Proof. Suppose for sake of contradiction that we had a rational number $x$ for which $x^2=2$. Clearly $x$ is not zero. We may assume that $x$ is positive, for if $x$ were negative then we could just replace $x$ by $-x$ (since $x^2={(-x)}^2$). Thus $x=p∕q$ for some positive integers $p,q$, so ${(p∕q)}^2=2$, which we can rearrange as $p^2=2q^2$. Define a natural number $p$ to be even if $p=2k$ for some natural number $k$, and odd if $p=2k+1$ for some natural number $k$. Every natural number is either even or odd, but not both.

(why? : by Proposition 2.3.9, the Euclidean division of $p$ by $2$ gives a quotient $k$ and a remainder $r$ such that $p=2k+r,0\le r<2$, so $r=0$ or $r=1$. This shows that every natural number is even or odd. If $p$ is simultaneously even and odd, then $p=2k=2l+1$ for some natural numbers $k,l$. Then $2(k-l)=1$, where $k-l>0$, thus $k-l\in \mathbb{N}\setminus \{0\}$ , so $1=2(k-l)\ge 2$, this is a contradiction since $1<2$ (I avoid here to use $2\mid 1$ !). This shows that $p$ is either even or odd, but not both.)

If $p$ is odd, then $p^2$ is also odd,

(why? : if $p$ is odd, $p=2k+1$ for some $k\in \mathbb{N}$, then $p^2={(2k+1)}^2=4k^2+4k+1=2(2k^2+2k)+1=2l+1$, where $l=2k^2+2k\in \mathbb{N}$, so $p^2$ is odd.)

which contradicts $p^2=2q^2$. Thus $p$ is even, i.e., $p=2k$ for some natural number $k$. Since $p$ is positive, $k$ must also be positive. Inserting $p=2k$ into $p^2=2q^2$, we obtain $4k^2=2q^2$, so that $q^2=2k^2$.

To summarize, we started with a pair $(p,q)$ of positive integers such that $p^2=2q^2$, and ended with a pair $(q,k)$ of positive integers such that $q^2=2k^2$. Since $p^2=2q^2$, we have $q<p$.

(why? : Since $q>0$, $q^2<q^2+q^2=2q^2=p^2$, thus $q<p$. Indeed, if $q\ge p\ge 0$, $q^2\ge p^2$.)

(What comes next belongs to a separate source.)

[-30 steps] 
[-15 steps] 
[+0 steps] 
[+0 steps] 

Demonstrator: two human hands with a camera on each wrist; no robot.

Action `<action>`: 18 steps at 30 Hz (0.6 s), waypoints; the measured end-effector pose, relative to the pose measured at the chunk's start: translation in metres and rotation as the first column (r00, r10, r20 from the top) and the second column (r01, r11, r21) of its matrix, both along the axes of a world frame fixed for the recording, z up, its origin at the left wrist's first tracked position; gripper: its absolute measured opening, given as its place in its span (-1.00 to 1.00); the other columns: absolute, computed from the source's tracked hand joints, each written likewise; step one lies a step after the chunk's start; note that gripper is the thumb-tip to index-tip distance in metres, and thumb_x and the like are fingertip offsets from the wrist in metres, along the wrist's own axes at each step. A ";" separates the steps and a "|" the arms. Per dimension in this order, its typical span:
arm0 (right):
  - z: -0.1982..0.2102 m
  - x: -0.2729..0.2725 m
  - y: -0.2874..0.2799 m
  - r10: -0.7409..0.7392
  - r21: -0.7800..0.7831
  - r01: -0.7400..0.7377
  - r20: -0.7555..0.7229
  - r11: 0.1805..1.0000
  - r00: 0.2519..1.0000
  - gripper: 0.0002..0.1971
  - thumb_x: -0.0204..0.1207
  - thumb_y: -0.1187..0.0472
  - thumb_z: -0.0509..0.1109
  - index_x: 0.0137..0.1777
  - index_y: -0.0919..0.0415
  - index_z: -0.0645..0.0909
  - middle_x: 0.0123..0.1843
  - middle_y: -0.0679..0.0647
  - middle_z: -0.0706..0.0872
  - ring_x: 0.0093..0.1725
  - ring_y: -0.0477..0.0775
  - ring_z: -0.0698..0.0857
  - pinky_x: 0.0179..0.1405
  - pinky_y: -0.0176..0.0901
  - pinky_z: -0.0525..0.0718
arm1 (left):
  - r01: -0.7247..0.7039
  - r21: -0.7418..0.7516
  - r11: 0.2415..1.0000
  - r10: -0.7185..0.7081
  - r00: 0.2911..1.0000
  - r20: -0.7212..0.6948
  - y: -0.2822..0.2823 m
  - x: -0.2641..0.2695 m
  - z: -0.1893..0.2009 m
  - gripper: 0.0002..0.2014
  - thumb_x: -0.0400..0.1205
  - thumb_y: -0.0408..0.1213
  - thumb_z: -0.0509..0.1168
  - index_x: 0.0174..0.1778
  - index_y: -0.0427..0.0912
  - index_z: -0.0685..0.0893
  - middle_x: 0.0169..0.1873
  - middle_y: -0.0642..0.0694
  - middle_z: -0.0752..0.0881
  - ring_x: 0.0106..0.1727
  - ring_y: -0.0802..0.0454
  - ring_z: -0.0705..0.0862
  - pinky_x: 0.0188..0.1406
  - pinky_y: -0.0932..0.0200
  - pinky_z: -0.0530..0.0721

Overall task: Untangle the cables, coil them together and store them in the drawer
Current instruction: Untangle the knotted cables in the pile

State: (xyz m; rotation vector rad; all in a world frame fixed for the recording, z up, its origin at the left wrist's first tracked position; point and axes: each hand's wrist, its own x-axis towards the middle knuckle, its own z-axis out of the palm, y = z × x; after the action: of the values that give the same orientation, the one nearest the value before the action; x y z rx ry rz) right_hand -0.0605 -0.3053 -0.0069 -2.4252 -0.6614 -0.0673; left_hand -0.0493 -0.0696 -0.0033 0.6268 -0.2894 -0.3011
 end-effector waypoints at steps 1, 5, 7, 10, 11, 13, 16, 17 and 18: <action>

If we rewrite $p^{\prime }:=q$, and $q^{\prime }:=k$, we thus can pass from one solution $(p,q)$ to the equation $p^2=2q^2$ to a new solution $(p^{\prime },q^{\prime })$ to the same equation which has a smaller value of $p$. But then we can repeat this procedure again and again obtaining a sequence $(p^{″},q^{″}),(p^{‴},q^{‴})$, etc. of solutions to $p^2=2q^2$, each one with a smaller value of $p$ than the previous, and each one consisting of positive integers. But this contradicts the principle of infinite descent (see Exercise 4.4.2). This contradiction shows that we could not have had a rational $x$ for which $x^2=2$. □